Trust and Financial Regulation

colombo

Ronald J. Colombo of Hofstra University School of Law wrote a great paper on The Role of Trust in Financial Regulation.

Trust is an important part of our financial markets. Scandals, massive incompetence, massive irresponsibility, massive fraud, have shaken trust in the financial markets. Commentators, policy makers, and industry leaders have all recognized the need for trust’s restoration.

Consistent with financial scandals in the past, the public officials are looking for increased regulation to restore trust in the markets. The last round of financial scandals in the Enron-WorldCom era brought us Sarbanes-Oxley.

Professor Colombo thinks the advocates for increased regulation have it half right.

“A critical set of questions should be considered. Can regulation serve to bolster and repair relationships dependent upon trust? And in the absence of trust, can regulation serve as an effective substitute to trust? In short, are there limits to the ability of regulation to resuscitate an economy that has suffocated due to lack of trust?

Conversely, can regulation work to “crowd out” trust, effectively transforming relationships that once were close and trustworthy to arm’s length and legalistic? Could regulation serve to displace relationships of trust with transactions subject merely to the “morals of the marketplace”?”

The Role of Trust in Financial Regulation applies trust scholarship to examine the current U.S. financial regulatory regime and some of the proposed reforms. I focused on a few sections.

Private Offering Regulation

In addressing the difference in treatment between the regulation of public offerings and private offerings, Mr. Colombo thinks the difference can be justified on grounds relating to the issue of trust.

A private offering is more like a personal contract between the issuer and the investor, free of public advertising. Also, a private offering is more likely to have a pre-existing relationship. “Interpersonal relationships and communications are conducive to such trust, and such relationships and communications are often found among the parties to a private offering.”

He concludes that the current regulation of private offering strikes the correct balance from a trust-favoring perspective.

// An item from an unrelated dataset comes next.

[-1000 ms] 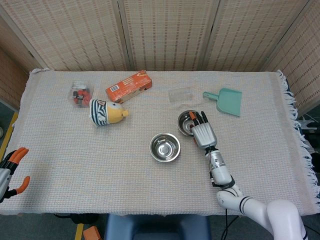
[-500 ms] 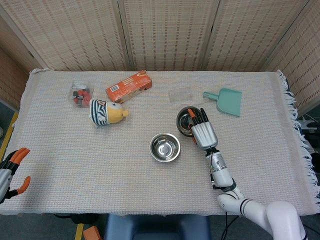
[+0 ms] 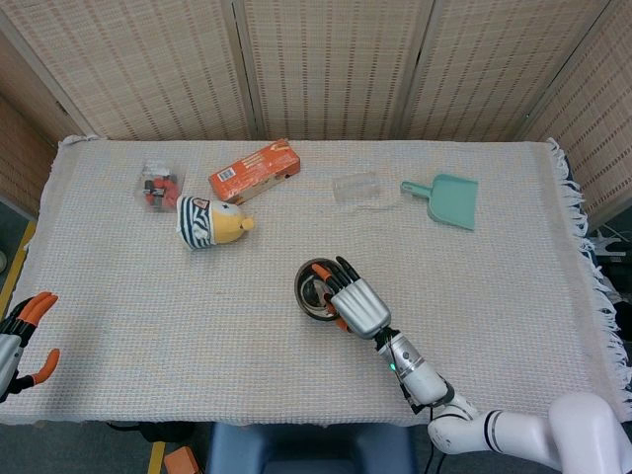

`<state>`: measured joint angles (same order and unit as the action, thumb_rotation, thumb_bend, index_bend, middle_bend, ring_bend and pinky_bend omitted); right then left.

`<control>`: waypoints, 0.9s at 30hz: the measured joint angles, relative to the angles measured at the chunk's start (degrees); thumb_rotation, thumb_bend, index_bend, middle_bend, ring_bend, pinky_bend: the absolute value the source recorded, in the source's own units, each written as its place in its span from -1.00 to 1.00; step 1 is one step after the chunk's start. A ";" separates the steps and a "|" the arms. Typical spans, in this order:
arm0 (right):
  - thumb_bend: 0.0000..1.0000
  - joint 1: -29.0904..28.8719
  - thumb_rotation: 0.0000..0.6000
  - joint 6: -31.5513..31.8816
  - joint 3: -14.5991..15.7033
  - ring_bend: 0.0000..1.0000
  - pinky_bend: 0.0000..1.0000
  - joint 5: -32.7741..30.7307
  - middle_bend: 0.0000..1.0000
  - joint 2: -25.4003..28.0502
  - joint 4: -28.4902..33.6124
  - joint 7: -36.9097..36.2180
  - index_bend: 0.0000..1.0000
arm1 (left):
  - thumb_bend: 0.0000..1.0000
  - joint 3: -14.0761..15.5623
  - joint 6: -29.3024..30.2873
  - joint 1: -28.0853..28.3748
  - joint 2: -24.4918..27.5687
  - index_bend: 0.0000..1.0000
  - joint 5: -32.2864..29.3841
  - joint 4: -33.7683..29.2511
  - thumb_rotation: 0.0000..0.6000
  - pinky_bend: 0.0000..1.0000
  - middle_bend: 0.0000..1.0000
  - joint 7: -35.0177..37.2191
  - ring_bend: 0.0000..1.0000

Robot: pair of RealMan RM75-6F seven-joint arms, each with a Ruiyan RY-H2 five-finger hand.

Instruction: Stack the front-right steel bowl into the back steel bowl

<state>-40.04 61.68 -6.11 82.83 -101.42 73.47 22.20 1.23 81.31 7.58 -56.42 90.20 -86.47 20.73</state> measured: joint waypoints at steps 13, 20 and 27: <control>-0.31 1.32 1.00 -1.89 0.21 -1.00 -1.00 -5.40 -1.00 1.97 3.93 9.94 -1.00 | -0.01 0.19 0.20 0.03 -0.04 -1.00 0.53 0.25 1.00 -0.63 -1.00 0.37 -1.00; -0.64 2.58 1.00 -1.86 0.02 -1.00 -1.00 -6.54 -1.00 7.28 10.65 8.61 -1.00 | -0.02 0.21 0.43 0.03 -0.11 -1.00 0.71 0.06 1.00 -0.63 -1.00 -0.03 -1.00; -0.70 8.76 1.00 10.03 1.99 -1.00 -1.00 -2.36 -1.00 11.47 15.39 7.55 -1.00 | -0.02 0.12 1.84 -0.51 -0.22 -1.00 0.90 0.33 1.00 -0.63 -1.00 -0.37 -1.00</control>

Regulation of Investment Advisers

I found it interesting that Mr. Colombo spends some time focused on the 15 client rule exemption from registration. He finds that much of the investment adviser regulation has developed a heavy band of regulation that “can crowd out trust in a relationship, converting expectations and behavior based upon honor and integrity to those based on the letter of the law.”

Investment advisers with a small number of clients can have “closer, more personal and more lasting relationships with their small number of clients than those advisers with a much larger client base.” The small adviser exemption from regulation when you have fewer than 15 clients facilitates the trust aspect.

The Private Fund Investment Advisers Registration Act, just approved by the House Financial Services Committee, eliminates this exemption.

Hedge Funds

From a trust perspective, Mr. Colombo thinks the lack of hedge fund regulation seems sensible. As with the world of investment advisers, the hedge fund industry is marked by repeat players. Frequent and historical interactions among the parties can “lay the foundation for affective and generalized trust to develop.” After all, the original legislative intent of the U.S. securities laws was to protect the layperson, unfamiliar with the financial markets, with sophisticated investors fending for themselves. Give the high financial thresholds for investment in private funds, the investors are either sophisticated or have easy access to sophisticated investment advice.

Regulatory Reforms

Mr. Colombo does not seem to like the removal of the small adviser exemption from investment adviser regulation. For larger advisers, the increased disclosure and reporting requirements may be a good things.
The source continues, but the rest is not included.